#### Task objective
Look for the string "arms" in the data below, and copy each line that holds it.
Start of Raw data
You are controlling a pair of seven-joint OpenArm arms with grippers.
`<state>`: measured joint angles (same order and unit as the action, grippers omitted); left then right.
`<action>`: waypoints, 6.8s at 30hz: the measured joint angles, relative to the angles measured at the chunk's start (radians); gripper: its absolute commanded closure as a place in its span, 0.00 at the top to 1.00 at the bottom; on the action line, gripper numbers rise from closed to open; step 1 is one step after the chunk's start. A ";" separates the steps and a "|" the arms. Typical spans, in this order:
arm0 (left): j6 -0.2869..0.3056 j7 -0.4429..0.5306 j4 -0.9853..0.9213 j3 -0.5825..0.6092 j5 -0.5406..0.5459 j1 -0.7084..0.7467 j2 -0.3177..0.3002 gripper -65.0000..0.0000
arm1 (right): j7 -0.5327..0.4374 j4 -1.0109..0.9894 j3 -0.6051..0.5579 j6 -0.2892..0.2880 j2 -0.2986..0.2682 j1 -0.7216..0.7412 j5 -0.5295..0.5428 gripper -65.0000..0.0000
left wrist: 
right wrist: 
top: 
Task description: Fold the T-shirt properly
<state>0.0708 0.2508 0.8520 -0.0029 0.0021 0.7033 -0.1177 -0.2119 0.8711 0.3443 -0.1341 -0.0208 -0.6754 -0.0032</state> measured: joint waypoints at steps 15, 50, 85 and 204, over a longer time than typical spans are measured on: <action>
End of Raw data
#### Reply to the exercise
You are controlling a pair of seven-joint OpenArm arms with grippers.
`<action>`: waypoints, 6.8s at 30hz: the measured joint angles, relative to the angles measured at the chunk's start (radians); gripper: its absolute commanded closure as a place in its span, 0.00 at the top to 1.00 at the bottom; on the action line, gripper numbers rise from closed to open; step 1 is one step after the chunk's start. A ";" separates the steps and a "|" the arms. Typical spans, in this order:

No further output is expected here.